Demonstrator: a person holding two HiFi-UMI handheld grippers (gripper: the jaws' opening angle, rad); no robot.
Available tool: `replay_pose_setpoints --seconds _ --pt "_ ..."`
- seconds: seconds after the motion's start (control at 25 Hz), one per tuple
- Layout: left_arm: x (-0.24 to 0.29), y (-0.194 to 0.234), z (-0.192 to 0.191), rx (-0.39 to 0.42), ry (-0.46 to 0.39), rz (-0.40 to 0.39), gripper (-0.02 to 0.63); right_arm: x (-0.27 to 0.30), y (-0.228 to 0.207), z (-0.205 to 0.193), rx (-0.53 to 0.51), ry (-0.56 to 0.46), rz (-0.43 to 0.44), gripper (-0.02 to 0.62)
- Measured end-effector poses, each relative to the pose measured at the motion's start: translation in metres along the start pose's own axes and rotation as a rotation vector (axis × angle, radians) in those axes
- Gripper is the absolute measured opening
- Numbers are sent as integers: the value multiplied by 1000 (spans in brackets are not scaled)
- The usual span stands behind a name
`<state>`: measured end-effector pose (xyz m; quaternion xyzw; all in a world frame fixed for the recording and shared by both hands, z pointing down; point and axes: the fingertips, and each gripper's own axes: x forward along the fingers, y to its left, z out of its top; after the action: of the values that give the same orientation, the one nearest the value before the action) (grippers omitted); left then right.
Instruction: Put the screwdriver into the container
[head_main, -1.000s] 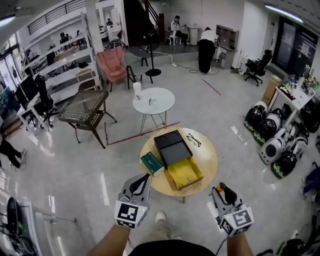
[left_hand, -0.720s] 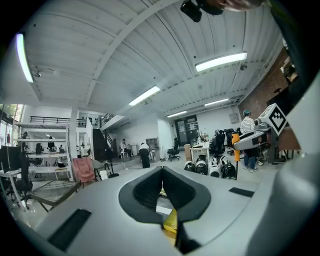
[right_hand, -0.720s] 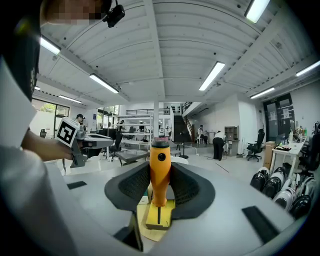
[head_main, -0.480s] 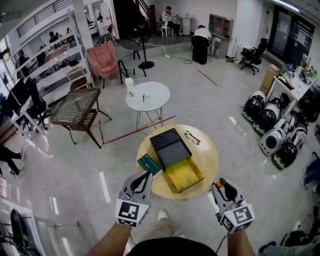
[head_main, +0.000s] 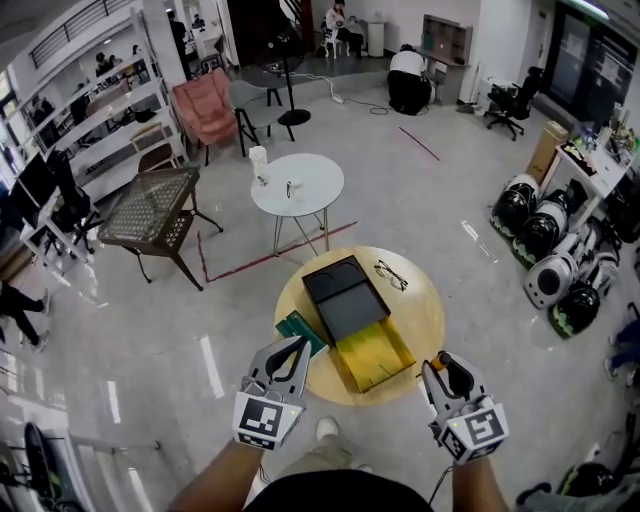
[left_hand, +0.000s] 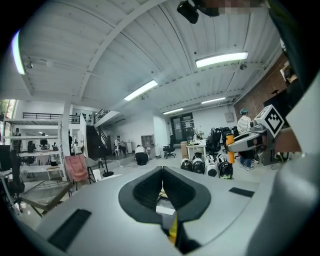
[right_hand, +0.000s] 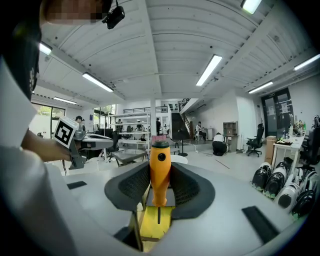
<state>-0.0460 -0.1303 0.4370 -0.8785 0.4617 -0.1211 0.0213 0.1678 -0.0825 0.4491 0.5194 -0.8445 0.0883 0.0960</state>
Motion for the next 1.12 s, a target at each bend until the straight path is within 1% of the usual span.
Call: replay_pose_setpoints --seconds 0.28,0.56,0.8,1.12 --pt "21 16 7 -14 -7 -15 17 23 -10 11 7 1 -17 138" --pt "43 25 18 8 -12 -52 17 35 -21 24 18 0 -46 138" --pt "54 44 22 7 -23 -56 17 52 -22 38 11 -16 -58 138" --pt "64 64 21 16 -36 -82 17 74 -16 44 8 -16 -77 138"
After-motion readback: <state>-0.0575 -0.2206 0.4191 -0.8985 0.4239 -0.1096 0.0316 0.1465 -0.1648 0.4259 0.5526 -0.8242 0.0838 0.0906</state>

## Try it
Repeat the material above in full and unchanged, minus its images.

## Exercise answer
Demonstrator: a person holding two HiFi-UMI handheld grippers (gripper: the jaws' opening angle, rad); no robot.
Available tool: `replay_pose_setpoints --seconds _ --pt "_ ..."`
- seconds: seconds after the motion's start (control at 25 Hz), one per tuple
- Layout: left_arm: x (-0.24 to 0.29), y (-0.194 to 0.234), z (-0.192 to 0.191), rx (-0.39 to 0.42), ry (-0.46 to 0.39), rz (-0.40 to 0.39), gripper (-0.02 to 0.63); right_arm: x (-0.27 to 0.30), y (-0.228 to 0.207), z (-0.205 to 0.193), rx (-0.53 to 0.51), ry (-0.56 to 0.46), rz (-0.43 to 0.44), gripper (-0.02 to 0.62)
- Measured end-effector poses, each relative to the pose measured at the motion's start: translation in metres along the start pose's own axes and rotation as a rotation vector (axis × angle, radians) in those axes
- Gripper is the absolute measured opening
- Numbers are sent as integers: the value multiplied by 1000 (spans in brackets are not scaled)
- The usual span stands behind a name
`<state>`: measured end-effector pose (xyz m; quaternion xyzw; all in a world frame fixed for the recording and shared by both hands, z pointing down; point and axes: the fingertips, and each gripper's own axes: x forward along the fingers, y to its left, z out of its top; after the action: of the values that give the same orientation, the one nearest the value before the action) (grippers omitted); left then right.
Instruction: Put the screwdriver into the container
[head_main, -1.000s] 
[left_hand, -0.720s] 
[right_hand, -0.720s] 
[head_main, -0.480s] 
[head_main, +0.000s] 
[left_hand, +0.000s] 
[right_hand, +0.000s] 
<state>-0.0460 -0.1303 0.4370 -0.8785 0.4617 -0.1211 0.0213 0.1678 -0.0825 0.4491 0.5194 -0.8445 0.0883 0.0960</state>
Motion for the next 1.12 s, a target at each bend until the straight path is within 1% of the usual span.
Call: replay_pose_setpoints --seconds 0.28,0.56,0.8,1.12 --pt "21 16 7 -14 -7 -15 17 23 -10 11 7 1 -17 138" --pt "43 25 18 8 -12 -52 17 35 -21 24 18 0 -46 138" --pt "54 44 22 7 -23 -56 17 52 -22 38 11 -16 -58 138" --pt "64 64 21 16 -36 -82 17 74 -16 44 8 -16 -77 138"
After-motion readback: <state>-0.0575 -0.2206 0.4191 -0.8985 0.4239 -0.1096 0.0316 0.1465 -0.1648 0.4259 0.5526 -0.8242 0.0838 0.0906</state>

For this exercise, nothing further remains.